From a7b0861436ff5fc29f5a23b145482cce47e9e96f Mon Sep 17 00:00:00 2001
From: Jesse Hanley <hanleyja@ornl.gov>
Date: Wed, 27 Apr 2016 15:14:25 -0400
Subject: [PATCH] Adding Jobstats support to Lustre2 input plugin

Lustre Jobstats allows for RPCs to be tagged with a value, such
as a job's ID.  This allows for per job statistics. This plugin
collects statistics and tags the data with the jobid.

closes #1107
---
 CHANGELOG.md                           |   1 +
 plugins/inputs/lustre2/lustre2.go      | 266 ++++++++++++++++++++++++-
 plugins/inputs/lustre2/lustre2_test.go | 118 +++++++++++
 3 files changed, 378 insertions(+), 7 deletions(-)

diff --git a/CHANGELOG.md b/CHANGELOG.md
index 306083da..39383be7 100644
--- a/CHANGELOG.md
+++ b/CHANGELOG.md
@@ -57,6 +57,7 @@ based on _prefix_ in addition to globs. This means that a filter like
 - [#1086](https://github.com/influxdata/telegraf/pull/1086): Ability to specify AWS keys in config file. Thanks @johnrengleman!

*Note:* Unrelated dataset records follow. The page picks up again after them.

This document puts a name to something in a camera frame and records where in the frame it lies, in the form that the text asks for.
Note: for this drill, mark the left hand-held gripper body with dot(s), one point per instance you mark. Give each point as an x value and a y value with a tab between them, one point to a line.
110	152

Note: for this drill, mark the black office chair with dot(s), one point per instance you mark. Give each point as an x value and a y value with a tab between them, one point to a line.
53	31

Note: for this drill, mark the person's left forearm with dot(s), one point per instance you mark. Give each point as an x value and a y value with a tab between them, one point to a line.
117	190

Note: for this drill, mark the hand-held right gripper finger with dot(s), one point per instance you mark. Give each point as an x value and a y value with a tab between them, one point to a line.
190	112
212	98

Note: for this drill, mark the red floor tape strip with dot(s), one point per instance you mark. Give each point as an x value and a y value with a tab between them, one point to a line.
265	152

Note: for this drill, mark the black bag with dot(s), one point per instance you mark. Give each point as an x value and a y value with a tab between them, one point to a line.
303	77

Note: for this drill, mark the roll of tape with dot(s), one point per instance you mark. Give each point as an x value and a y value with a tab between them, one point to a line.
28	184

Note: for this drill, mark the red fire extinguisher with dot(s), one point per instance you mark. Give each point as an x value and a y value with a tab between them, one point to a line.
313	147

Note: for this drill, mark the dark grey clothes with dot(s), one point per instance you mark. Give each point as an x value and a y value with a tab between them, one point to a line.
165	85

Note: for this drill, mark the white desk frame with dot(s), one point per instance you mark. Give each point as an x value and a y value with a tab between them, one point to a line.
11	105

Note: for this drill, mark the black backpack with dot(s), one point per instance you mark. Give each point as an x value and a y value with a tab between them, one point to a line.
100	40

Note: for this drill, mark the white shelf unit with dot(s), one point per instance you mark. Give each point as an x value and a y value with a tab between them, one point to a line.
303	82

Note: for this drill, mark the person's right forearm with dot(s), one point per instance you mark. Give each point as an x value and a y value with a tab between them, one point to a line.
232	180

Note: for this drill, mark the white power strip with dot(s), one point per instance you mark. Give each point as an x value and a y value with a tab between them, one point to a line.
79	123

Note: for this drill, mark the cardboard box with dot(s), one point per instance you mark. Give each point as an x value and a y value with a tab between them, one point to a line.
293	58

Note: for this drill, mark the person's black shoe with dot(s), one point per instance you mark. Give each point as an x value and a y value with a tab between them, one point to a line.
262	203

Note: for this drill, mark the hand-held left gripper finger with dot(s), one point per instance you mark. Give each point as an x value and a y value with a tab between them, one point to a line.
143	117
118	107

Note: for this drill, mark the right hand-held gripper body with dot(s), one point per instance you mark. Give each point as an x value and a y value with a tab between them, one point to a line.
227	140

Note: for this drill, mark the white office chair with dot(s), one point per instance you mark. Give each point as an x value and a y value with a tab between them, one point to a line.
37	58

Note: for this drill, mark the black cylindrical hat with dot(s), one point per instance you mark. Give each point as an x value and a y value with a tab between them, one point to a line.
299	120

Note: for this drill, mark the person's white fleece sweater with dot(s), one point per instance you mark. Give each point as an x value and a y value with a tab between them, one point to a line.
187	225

 - [#1096](https://github.com/influxdata/telegraf/pull/1096): Performance refactor of running output buffers.
 - [#967](https://github.com/influxdata/telegraf/issues/967): Buffer logging improvements.

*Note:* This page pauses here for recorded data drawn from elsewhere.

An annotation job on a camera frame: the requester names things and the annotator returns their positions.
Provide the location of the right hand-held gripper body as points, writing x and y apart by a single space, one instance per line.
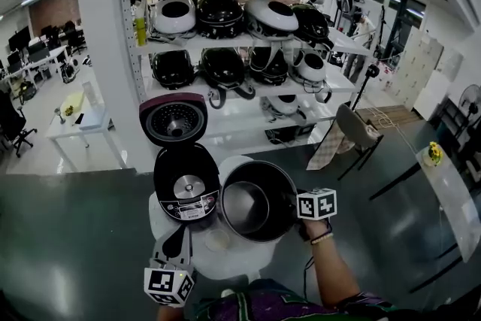
317 203

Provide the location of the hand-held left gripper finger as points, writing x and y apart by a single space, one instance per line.
165 250
183 252

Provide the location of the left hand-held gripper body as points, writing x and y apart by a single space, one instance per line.
165 285

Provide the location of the black pot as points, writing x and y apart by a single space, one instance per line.
248 206

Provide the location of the dark maroon rice cooker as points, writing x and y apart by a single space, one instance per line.
176 169

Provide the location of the person's left forearm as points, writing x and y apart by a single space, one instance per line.
171 314

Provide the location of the person's right forearm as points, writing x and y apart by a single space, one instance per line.
334 274

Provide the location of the small white round lid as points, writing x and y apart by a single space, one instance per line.
217 240

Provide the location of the beige checked cloth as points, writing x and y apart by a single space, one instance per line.
325 154

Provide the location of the small white round table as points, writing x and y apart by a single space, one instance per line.
233 263

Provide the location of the person's white shoe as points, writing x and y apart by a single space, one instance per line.
228 292

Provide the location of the black equipment case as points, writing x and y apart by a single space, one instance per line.
289 133

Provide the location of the grey shell chair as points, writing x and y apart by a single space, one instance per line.
351 124

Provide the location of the purple green patterned clothing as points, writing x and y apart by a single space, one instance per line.
263 308

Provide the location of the white metal shelf rack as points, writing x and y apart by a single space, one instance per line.
340 84

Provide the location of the wooden slatted bench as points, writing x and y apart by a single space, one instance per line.
402 114

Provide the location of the yellow flower vase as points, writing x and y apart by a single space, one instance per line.
433 154

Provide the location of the marble top table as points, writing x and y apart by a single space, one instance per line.
451 191

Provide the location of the black tripod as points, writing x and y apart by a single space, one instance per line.
373 70

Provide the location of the light blue box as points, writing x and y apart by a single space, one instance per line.
94 120

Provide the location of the black phone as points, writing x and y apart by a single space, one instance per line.
79 119

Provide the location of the white square side table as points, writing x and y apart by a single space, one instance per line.
64 129

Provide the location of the white cabinet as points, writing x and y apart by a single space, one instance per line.
432 95

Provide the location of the small grey desk stand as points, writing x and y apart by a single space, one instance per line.
60 116

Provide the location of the beige locker cabinet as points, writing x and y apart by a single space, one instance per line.
421 64

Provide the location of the pale yellow box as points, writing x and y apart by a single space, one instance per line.
73 101

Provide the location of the black standing fan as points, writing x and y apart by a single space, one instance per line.
471 99

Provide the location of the black office chair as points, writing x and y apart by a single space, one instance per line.
11 120

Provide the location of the black bag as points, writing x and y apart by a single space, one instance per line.
69 72

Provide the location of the yellow green bottle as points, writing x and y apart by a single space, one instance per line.
140 32

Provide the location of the long white office desk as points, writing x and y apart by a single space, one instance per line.
45 60

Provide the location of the row of black monitors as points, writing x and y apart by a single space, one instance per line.
20 37

+- [#1107](https://github.com/influxdata/telegraf/issues/1107): Support lustre2 job stats. Thanks @hanleyja!
 
 ### Bugfixes
 
diff --git a/plugins/inputs/lustre2/lustre2.go b/plugins/inputs/lustre2/lustre2.go
index 6ac41d39..8ef9223b 100644
--- a/plugins/inputs/lustre2/lustre2.go
+++ b/plugins/inputs/lustre2/lustre2.go
@@ -34,9 +34,13 @@ var sampleConfig = `
   ##
   # ost_procfiles = [
   #   "/proc/fs/lustre/obdfilter/*/stats",
-  #   "/proc/fs/lustre/osd-ldiskfs/*/stats"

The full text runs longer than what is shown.